───── Data extract
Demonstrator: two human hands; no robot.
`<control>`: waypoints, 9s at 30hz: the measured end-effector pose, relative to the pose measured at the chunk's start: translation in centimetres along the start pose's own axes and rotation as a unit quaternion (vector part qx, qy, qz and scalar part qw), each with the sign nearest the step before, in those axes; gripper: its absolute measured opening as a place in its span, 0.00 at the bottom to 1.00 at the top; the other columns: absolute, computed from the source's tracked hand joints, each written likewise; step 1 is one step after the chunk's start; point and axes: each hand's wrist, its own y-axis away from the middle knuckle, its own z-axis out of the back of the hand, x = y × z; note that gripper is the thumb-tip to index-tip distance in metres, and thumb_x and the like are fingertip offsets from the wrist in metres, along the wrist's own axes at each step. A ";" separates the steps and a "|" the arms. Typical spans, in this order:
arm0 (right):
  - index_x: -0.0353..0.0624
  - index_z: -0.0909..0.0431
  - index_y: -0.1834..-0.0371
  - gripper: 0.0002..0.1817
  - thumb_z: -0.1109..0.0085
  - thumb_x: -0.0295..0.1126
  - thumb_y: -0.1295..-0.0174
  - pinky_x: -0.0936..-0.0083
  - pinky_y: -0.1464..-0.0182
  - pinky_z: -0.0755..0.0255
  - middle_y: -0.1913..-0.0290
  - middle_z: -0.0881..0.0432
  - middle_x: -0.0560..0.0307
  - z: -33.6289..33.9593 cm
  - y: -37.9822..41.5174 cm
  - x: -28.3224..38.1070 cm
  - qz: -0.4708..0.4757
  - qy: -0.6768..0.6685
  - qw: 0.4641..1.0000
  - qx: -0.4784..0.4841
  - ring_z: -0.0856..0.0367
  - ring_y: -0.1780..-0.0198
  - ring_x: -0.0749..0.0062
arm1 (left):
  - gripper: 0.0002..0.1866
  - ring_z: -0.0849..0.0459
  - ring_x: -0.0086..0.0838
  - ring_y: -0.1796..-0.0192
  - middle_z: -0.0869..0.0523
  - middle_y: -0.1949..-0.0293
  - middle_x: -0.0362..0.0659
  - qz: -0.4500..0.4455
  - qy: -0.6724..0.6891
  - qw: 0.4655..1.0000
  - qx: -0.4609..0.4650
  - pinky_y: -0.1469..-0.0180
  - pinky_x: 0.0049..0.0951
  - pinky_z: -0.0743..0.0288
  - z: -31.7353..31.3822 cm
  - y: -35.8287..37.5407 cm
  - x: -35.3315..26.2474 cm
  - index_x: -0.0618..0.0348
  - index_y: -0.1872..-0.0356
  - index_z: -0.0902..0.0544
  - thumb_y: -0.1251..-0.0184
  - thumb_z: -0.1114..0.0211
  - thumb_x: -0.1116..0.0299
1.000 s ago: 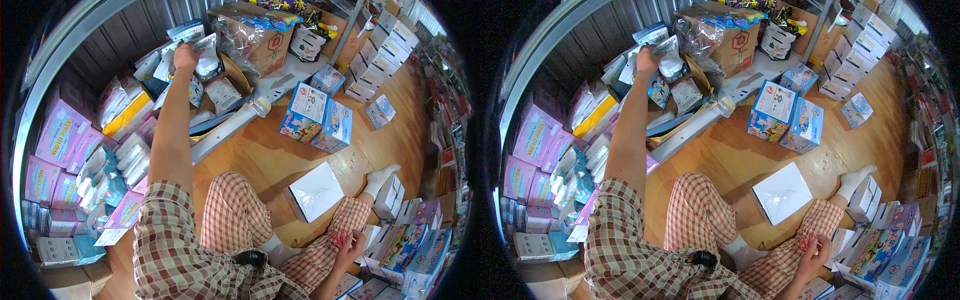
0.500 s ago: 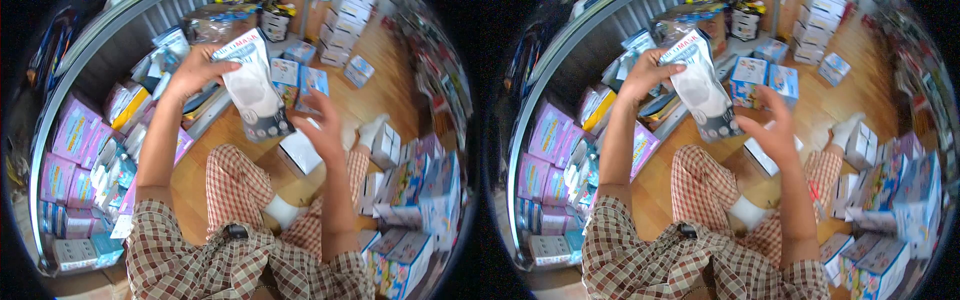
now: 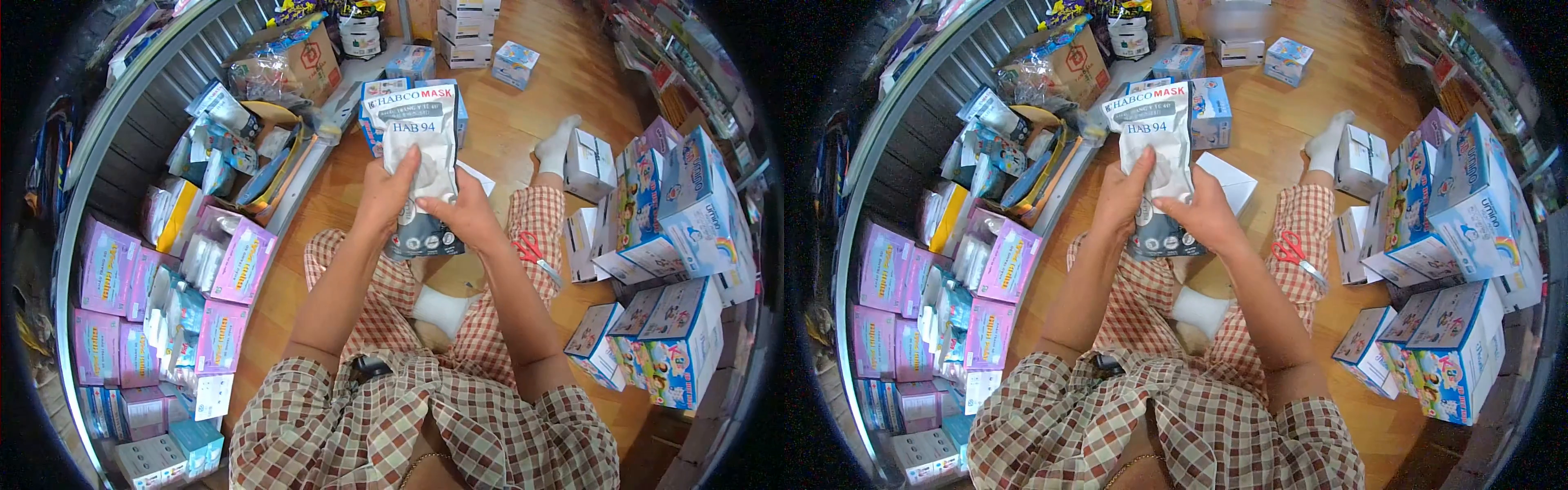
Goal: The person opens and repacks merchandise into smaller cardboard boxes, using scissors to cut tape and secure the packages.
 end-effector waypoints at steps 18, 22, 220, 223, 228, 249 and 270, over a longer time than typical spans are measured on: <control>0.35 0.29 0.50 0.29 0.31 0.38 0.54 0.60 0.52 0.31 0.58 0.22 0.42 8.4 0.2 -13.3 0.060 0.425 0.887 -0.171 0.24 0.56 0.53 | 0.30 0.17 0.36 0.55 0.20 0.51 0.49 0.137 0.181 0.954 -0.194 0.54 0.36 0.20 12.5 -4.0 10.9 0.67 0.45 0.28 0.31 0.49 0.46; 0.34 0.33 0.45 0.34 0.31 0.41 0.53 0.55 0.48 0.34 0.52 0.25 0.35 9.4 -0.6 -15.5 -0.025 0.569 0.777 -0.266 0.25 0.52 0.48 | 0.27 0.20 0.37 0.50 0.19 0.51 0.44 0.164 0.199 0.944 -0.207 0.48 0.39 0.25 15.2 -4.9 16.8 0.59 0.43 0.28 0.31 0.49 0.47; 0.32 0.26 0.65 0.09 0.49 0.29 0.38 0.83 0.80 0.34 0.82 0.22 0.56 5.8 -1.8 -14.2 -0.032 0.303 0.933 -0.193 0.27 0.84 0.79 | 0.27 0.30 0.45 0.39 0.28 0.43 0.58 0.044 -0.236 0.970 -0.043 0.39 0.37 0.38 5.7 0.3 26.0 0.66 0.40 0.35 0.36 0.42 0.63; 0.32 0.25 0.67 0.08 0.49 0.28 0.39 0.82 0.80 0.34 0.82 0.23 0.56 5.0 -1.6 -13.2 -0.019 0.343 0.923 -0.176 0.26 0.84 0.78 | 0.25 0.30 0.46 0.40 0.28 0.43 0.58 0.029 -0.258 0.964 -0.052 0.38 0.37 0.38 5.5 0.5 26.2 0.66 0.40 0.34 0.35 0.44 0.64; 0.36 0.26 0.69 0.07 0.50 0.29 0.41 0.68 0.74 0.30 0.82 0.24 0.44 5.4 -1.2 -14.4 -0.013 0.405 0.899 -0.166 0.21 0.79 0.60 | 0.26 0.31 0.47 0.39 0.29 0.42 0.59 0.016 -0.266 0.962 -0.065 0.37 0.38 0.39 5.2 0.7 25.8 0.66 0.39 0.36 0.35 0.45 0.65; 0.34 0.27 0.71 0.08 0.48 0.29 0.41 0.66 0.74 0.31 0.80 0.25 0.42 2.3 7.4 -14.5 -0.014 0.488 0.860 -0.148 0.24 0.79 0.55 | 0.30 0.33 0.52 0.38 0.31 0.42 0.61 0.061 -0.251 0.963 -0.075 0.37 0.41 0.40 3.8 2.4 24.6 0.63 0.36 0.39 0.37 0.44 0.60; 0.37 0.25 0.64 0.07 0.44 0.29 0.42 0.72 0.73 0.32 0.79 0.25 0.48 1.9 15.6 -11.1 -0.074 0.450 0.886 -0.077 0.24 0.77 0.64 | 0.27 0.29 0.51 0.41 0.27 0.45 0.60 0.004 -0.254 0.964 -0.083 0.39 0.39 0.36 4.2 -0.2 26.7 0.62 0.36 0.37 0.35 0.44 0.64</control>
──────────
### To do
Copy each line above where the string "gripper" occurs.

### Answer
`<control>`: waypoints, 9s at 30hz: the measured end-effector pose, relative to the pose measured at the chunk's start: translation in centimetres along the start pose's own axes and rotation as a unit quaternion (vector part qx, qy, qz and scalar part qw), each with the sign nearest the step before, in those axes; gripper: its absolute measured opening as a place in its span, 0.00 at the bottom to 1.00 at the top; the other columns: absolute, computed from the source's tracked hand joints, each written likewise; step 1 is one step after the chunk's start; point and axes: each hand's wrist, its own y-axis away from the middle knuckle, its own z-axis out of the back of the hand, x = y × z; note that gripper is the thumb-tip to index-tip distance in metres, and thumb_x and the like are fingertip offsets from the wrist in metres, along the wrist's own axes at each step. A ";" separates the steps and a "|" the arms. Typical spans, in this order:
  - gripper: 0.0002..0.1817
  - gripper: 0.0002..0.1866

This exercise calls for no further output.